### Exercise
Restate word for word every line from the one containing "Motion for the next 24" to the last line of the records below.

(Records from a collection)
*** Begin section ***
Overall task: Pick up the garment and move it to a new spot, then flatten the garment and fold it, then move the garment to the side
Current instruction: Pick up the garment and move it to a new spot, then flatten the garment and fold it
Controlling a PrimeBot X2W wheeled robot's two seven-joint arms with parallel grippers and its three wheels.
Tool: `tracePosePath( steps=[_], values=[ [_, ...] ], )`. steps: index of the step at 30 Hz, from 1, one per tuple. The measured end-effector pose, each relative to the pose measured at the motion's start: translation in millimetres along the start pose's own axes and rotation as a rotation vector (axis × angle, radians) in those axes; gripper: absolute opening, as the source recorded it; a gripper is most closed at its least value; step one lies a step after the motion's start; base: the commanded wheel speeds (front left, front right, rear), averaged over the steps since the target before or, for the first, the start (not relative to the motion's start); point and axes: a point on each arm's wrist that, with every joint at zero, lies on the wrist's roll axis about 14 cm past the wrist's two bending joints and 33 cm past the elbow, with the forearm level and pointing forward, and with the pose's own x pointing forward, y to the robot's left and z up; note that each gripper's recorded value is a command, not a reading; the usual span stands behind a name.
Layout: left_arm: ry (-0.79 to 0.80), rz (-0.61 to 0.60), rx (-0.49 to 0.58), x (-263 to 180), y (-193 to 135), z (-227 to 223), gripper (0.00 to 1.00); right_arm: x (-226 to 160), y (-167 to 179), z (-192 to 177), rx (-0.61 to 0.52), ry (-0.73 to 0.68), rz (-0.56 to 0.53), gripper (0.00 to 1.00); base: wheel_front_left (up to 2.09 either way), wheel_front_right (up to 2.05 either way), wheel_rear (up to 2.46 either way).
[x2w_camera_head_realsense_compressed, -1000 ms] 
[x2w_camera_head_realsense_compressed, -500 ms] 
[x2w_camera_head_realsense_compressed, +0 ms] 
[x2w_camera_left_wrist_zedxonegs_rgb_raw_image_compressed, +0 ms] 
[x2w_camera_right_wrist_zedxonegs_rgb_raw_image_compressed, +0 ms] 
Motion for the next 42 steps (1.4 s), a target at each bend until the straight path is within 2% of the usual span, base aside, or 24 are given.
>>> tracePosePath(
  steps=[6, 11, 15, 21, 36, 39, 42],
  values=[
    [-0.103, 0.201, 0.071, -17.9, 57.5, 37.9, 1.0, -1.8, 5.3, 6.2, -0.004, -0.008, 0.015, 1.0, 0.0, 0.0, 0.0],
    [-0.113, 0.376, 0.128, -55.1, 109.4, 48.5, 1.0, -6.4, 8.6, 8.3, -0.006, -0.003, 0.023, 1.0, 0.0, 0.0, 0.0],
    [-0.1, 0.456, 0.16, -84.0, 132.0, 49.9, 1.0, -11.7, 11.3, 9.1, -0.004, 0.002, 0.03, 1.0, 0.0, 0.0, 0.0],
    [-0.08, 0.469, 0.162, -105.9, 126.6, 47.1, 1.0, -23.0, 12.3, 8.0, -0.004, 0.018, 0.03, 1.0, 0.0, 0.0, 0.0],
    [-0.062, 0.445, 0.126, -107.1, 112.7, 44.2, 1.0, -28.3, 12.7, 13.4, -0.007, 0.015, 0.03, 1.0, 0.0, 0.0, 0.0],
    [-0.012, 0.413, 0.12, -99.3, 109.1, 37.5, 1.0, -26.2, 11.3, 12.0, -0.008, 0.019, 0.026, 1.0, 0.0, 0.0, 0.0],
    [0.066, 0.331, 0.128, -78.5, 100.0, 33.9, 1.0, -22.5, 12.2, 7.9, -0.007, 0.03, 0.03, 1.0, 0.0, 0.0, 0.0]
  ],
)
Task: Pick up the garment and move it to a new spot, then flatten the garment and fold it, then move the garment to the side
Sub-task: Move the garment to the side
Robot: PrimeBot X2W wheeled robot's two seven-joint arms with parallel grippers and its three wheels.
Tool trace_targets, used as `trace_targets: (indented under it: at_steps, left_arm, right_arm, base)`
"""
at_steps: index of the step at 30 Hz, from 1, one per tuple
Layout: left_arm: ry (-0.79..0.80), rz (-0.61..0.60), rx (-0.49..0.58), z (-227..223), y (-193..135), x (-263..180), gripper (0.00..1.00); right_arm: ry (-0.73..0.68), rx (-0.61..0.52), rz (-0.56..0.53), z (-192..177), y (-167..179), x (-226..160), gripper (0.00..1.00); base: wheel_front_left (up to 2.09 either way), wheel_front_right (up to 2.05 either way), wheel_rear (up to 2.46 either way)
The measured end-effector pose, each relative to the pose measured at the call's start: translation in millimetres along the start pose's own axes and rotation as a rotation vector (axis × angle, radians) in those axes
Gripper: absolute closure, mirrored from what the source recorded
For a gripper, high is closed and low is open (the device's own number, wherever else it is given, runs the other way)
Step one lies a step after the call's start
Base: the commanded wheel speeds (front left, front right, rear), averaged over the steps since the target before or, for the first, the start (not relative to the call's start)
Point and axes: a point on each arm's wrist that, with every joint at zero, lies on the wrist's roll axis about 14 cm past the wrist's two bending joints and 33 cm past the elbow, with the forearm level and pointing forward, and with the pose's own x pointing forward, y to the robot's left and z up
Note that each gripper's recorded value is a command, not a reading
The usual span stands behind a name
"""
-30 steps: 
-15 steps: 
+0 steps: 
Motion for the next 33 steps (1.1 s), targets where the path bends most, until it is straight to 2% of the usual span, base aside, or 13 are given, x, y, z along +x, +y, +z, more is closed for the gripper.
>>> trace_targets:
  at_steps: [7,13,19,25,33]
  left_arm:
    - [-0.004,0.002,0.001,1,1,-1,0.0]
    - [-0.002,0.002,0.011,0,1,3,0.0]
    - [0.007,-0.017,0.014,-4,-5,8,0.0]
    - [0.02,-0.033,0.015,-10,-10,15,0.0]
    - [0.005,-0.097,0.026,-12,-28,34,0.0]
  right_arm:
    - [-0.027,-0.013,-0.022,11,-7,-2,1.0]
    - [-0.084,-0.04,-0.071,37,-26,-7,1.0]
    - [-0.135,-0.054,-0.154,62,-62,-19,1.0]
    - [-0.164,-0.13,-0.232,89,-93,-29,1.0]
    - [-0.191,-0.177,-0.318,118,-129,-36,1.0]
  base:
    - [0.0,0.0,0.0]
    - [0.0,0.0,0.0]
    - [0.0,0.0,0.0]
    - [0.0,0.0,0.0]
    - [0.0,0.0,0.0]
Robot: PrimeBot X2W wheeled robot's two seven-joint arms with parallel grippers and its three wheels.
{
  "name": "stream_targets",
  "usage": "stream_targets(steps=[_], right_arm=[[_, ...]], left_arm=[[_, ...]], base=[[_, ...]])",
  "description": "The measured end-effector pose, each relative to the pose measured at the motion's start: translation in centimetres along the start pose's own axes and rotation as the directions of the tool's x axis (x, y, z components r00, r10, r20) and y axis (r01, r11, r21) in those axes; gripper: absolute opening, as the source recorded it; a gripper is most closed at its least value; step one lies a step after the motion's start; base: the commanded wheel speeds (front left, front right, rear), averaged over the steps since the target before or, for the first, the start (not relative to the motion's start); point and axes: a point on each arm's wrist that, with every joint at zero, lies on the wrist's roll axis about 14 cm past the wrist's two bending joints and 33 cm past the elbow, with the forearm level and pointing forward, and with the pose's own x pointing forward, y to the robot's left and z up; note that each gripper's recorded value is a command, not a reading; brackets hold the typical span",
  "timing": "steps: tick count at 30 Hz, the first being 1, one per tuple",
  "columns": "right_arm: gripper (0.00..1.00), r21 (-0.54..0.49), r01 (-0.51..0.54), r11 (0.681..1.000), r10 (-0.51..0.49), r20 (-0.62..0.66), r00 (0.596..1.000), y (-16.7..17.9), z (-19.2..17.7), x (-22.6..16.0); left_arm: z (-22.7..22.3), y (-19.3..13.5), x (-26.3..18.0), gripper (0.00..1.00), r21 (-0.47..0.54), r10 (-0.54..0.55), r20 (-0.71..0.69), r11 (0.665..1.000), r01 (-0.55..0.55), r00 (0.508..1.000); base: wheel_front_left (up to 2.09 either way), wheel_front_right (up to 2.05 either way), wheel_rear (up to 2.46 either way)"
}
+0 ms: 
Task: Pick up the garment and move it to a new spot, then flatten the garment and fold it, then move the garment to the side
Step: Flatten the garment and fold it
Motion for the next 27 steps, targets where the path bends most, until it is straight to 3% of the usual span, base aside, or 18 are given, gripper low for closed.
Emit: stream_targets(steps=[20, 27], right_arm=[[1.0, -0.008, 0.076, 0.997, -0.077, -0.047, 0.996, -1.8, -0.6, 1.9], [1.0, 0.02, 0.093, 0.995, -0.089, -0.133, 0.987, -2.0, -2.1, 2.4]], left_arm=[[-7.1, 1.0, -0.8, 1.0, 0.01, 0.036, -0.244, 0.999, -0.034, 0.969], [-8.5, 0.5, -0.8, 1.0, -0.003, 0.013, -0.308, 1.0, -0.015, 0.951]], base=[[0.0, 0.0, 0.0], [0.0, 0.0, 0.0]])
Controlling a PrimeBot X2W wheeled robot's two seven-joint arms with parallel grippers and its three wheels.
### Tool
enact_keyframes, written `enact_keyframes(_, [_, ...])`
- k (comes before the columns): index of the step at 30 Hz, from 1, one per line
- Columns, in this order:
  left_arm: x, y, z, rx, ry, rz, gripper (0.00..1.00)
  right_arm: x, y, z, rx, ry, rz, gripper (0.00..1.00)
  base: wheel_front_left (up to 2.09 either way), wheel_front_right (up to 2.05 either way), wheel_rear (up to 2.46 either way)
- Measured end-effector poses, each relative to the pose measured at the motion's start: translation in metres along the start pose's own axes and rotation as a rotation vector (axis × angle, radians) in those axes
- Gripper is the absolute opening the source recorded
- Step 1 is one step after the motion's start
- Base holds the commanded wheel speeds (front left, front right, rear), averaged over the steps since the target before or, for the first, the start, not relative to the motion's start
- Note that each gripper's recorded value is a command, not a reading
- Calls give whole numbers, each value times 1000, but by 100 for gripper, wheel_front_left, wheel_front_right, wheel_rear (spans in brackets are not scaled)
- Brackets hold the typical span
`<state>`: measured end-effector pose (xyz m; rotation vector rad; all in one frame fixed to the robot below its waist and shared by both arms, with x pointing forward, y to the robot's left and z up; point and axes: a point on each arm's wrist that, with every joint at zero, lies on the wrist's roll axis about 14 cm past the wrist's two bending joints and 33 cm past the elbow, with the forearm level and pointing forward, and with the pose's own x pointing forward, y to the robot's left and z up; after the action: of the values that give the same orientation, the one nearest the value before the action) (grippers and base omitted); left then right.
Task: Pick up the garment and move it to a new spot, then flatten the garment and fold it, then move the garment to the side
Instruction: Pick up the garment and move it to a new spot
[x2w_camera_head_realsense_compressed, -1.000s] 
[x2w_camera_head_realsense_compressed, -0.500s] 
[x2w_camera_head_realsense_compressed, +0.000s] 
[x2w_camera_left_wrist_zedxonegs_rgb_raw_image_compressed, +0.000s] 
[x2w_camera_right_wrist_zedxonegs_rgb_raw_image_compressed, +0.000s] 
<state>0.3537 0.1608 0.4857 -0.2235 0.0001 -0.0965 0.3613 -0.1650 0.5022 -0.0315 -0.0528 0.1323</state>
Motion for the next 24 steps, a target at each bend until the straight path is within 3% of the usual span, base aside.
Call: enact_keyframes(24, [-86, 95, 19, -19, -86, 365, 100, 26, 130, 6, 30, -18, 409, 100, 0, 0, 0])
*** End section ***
### Solution to the problem
Motion for the next 24 steps, a target at each bend until the straight path is within 3% of the usual span, base aside.
Call: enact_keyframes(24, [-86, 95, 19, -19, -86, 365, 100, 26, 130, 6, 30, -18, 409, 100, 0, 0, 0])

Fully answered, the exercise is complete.